WORK REQUIRED>
Print nothing except the lines of the listing below from the line with "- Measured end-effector" to the line with "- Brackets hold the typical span", each exactly as written, both ends included.

BEGIN

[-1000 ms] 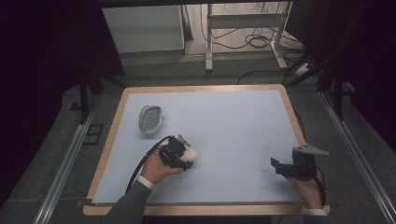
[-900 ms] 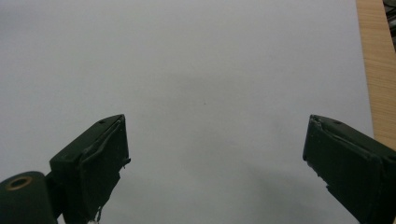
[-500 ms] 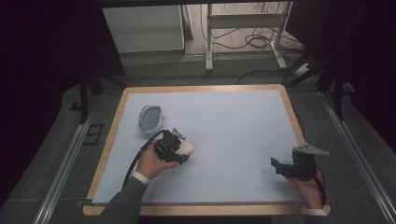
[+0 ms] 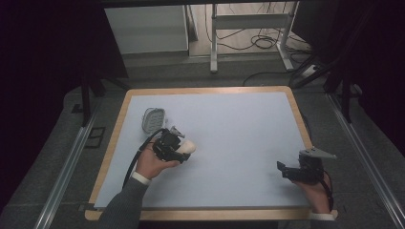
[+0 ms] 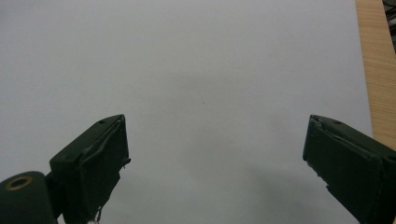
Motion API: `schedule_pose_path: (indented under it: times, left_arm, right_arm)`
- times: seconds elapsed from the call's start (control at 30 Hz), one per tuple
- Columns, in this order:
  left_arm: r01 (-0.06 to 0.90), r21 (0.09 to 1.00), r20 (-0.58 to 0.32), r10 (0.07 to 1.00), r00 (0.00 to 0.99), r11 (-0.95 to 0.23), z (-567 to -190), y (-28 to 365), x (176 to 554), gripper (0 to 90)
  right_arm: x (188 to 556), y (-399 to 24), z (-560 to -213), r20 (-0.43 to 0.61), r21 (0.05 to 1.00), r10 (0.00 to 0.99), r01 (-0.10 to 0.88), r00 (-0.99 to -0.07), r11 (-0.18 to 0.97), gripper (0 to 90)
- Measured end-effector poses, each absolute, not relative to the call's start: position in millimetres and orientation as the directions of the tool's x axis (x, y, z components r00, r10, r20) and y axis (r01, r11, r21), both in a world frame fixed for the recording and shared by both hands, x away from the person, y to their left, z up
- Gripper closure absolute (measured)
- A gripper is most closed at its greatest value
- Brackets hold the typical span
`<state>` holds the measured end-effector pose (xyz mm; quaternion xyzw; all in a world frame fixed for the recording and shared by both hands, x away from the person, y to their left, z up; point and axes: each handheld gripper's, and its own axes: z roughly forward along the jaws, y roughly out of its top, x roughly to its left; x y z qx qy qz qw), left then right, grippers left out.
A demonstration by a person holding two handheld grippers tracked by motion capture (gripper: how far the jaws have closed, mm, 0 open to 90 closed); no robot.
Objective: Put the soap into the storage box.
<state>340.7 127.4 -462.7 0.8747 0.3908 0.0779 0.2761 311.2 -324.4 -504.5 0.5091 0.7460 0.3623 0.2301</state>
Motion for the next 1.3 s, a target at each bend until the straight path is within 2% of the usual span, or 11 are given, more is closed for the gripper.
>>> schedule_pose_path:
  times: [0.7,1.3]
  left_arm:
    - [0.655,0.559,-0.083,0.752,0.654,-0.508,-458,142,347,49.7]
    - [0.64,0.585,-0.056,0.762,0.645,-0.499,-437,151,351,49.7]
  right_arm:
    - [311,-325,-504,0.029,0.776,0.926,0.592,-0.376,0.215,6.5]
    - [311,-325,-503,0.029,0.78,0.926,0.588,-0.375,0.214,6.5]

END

REPLY>
- Measured end-effector poses, each absolute, not relative to the call's start: position in millimetres and orientation as the directions of the tool's x axis (x, y, z components r00, r10, r20) and y axis (r01, r11, r21), both in a world frame fixed for the recording and shared by both hands, x away from the person, y to their left, z up
- Gripper closure absolute (measured)
- A gripper is most closed at its greatest value
- Brackets hold the typical span

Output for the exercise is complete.